Ratio resets segmented PRR task performance into bouts of work. Cumulative records of active lever presses are plotted for the first 800 s of three example sessions. Gray tick marks indicate reward delivery times. A, In PR task sessions, rats earned reinforcers quickly at the beginning of sessions, but the reward rate decreased as the ratio requirement progressed. Example record from Session 2 of PR. In PRR sessions (B, C), lever pressing was segmented into bouts by ratio resets, which resulted in the reset delay (shaded regions). Example records of Session 2 PRR-60 (B) and Session 2 PRR-10 (C). Because reset presses returned the ratio requirement to one, cumulative records for PRR-10 and PRR-60 sessions were computed separately for each bout of work between successive ratio resets. Note the very different y-axes between the three example sessions.
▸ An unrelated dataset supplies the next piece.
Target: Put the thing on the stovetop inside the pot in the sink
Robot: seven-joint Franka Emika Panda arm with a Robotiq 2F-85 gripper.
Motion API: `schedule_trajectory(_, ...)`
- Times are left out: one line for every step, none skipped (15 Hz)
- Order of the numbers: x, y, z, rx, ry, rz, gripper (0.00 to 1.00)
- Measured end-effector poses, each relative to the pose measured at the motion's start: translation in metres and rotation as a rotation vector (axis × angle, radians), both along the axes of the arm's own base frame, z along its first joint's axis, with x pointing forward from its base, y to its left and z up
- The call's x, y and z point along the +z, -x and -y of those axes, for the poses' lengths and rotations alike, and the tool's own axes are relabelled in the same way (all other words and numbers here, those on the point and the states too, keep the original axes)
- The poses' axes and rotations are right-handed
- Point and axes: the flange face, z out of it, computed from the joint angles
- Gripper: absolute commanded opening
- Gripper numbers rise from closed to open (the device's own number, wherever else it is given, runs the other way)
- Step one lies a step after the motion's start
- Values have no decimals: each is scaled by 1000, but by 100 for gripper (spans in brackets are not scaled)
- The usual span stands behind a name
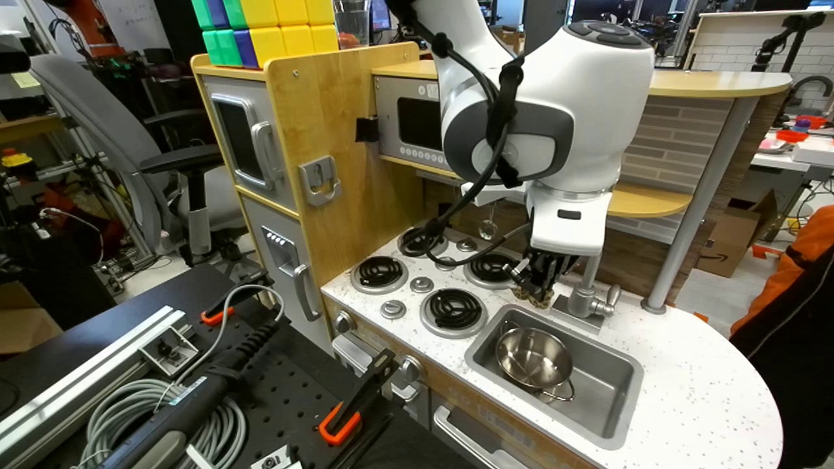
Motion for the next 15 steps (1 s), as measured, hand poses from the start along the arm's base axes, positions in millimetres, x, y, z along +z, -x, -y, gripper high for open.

Consistent with the example cumulative records, the number of active presses per session was significantly higher for PR compared with PRR-10 (β_PRR-10 = −848; p = 7.39 × 10⁻¹³) and PRR-60 (β_PRR-60 = −827; p = 1.40 × 10⁻¹¹; mixed-effect model; Table 1) sessions. Pairwise post hoc comparisons found significantly more active presses in PR sessions compared with PRR-10 (p = 2.22 × 10⁻¹²) and PRR-60 (p = 2.81 × 10⁻¹¹) sessions. Active lever presses did not differ between PRR-10 and PRR-60 sessions (p = 0.85; linear contrasts from mixed-effect model with Bonferroni–Holm correction for multiple comparisons; Fig. 3A).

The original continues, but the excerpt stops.